### [ASSIGNMENT]
Return, exactly as written, every line from the first line of the data below through the line that contains "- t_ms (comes".

### [DATA EXTRACT]

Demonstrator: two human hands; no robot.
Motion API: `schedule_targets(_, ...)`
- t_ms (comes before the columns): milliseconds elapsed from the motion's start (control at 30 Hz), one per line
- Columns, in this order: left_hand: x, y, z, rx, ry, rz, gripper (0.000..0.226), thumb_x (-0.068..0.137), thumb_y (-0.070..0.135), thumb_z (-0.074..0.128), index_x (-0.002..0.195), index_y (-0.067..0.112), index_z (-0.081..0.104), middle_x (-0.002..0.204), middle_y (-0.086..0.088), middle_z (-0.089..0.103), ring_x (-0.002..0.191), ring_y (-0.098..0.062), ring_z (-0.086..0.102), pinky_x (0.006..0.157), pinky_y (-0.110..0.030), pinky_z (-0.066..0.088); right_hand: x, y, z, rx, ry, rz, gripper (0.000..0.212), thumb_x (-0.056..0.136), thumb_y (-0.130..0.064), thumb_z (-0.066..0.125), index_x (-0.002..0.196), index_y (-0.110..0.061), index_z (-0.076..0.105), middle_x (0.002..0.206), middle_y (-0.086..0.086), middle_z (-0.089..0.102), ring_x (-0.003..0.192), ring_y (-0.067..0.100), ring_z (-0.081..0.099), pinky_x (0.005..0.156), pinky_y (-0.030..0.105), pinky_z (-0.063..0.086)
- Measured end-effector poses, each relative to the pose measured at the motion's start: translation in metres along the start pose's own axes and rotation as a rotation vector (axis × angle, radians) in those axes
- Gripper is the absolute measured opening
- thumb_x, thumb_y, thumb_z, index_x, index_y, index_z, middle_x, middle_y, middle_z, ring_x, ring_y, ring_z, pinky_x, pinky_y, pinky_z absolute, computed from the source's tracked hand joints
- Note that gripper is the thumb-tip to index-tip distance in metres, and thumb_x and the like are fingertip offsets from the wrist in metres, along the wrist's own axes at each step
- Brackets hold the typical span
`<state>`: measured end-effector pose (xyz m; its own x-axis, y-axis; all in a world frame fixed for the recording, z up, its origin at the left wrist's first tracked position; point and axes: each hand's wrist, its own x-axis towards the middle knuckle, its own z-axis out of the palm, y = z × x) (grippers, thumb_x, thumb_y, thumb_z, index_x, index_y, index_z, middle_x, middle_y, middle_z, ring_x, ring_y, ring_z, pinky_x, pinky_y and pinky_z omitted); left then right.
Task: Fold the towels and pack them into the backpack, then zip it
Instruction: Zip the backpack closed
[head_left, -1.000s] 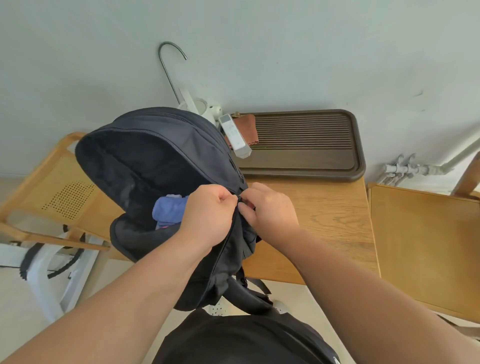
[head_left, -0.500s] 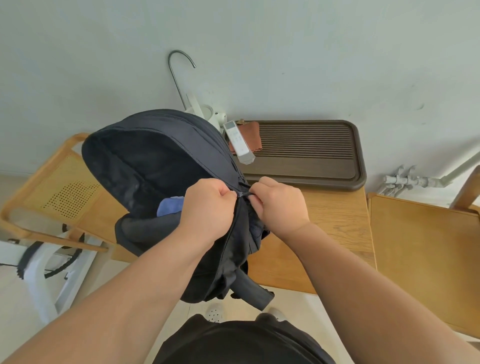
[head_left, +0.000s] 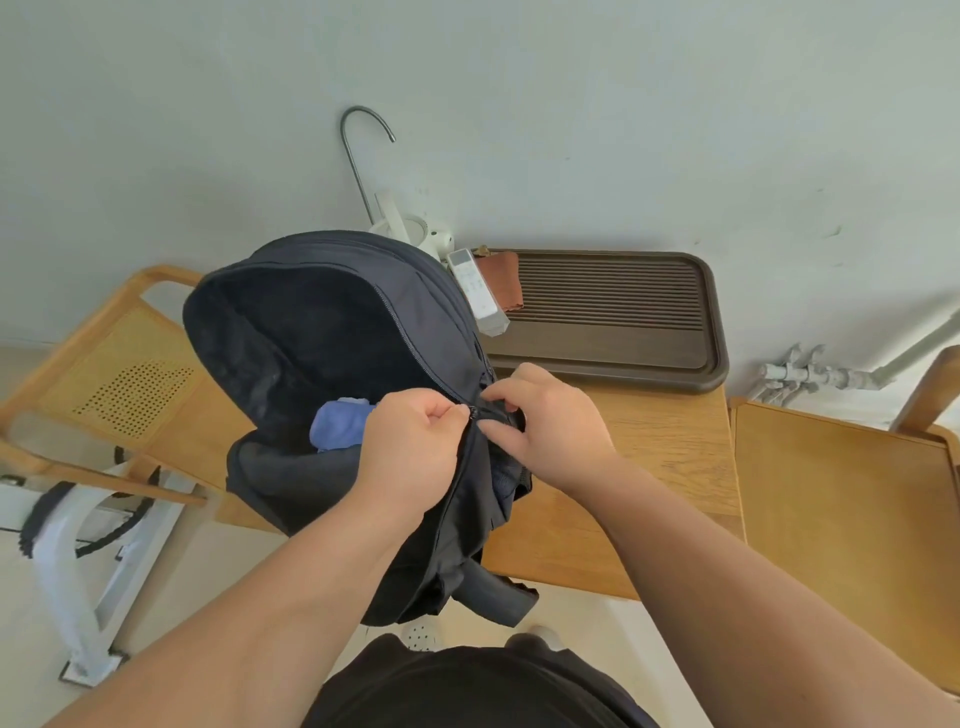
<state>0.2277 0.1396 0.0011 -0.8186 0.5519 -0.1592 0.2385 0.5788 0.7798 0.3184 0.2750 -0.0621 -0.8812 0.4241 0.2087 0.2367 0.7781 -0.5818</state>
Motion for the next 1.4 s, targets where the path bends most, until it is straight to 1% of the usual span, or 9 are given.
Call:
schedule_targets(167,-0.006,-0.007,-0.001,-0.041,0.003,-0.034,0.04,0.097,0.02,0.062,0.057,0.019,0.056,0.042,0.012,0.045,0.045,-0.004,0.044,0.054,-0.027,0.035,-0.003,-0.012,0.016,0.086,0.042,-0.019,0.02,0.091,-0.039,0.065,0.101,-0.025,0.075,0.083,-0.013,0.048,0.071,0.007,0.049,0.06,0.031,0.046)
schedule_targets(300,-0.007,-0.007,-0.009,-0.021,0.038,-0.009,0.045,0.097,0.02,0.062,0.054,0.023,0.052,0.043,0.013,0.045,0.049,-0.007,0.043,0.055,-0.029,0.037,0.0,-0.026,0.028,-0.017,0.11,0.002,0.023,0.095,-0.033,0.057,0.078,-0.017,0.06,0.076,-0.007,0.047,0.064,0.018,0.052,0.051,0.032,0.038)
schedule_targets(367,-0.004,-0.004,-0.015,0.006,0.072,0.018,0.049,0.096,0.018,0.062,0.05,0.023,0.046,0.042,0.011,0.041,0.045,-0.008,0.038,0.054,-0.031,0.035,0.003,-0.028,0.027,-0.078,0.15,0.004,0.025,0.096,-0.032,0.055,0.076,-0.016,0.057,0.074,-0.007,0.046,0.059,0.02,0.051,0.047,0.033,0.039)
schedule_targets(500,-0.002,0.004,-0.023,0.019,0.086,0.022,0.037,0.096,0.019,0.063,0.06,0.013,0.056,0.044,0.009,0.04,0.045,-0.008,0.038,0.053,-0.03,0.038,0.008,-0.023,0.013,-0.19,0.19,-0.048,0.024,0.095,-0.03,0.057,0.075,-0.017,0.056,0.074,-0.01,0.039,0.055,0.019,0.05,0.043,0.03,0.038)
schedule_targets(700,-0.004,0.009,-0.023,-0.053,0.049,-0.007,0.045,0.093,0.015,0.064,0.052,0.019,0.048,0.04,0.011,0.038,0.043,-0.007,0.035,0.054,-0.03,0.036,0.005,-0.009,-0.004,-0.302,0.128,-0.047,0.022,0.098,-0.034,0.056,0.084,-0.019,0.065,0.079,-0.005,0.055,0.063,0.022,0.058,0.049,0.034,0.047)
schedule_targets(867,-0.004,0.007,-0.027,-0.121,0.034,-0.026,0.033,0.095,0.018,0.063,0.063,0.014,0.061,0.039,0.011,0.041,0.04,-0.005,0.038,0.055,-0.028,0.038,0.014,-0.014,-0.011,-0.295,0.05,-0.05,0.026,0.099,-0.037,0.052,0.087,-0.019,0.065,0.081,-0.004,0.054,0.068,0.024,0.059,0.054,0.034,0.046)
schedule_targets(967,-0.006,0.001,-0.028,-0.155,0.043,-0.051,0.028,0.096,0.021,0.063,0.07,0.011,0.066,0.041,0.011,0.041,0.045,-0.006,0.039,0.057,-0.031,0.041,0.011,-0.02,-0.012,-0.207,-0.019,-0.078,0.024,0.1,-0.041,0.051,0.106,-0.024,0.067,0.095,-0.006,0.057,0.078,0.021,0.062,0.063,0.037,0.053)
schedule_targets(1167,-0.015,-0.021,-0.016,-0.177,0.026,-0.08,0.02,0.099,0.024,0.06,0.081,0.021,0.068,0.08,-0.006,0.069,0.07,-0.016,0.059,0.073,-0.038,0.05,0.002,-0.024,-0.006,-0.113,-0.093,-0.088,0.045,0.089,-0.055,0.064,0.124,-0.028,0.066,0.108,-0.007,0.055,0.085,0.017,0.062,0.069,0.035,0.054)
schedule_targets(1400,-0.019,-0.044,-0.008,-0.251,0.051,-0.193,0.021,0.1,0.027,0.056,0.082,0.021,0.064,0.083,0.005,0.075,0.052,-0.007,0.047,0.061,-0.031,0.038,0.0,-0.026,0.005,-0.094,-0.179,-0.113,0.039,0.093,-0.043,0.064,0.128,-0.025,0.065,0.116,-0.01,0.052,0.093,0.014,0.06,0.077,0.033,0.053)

### [EXERCISE RESULT]
Demonstrator: two human hands; no robot.
Motion API: `schedule_targets(_, ...)`
- t_ms (comes before the columns): milliseconds elapsed from the motion's start (control at 30 Hz), one per line

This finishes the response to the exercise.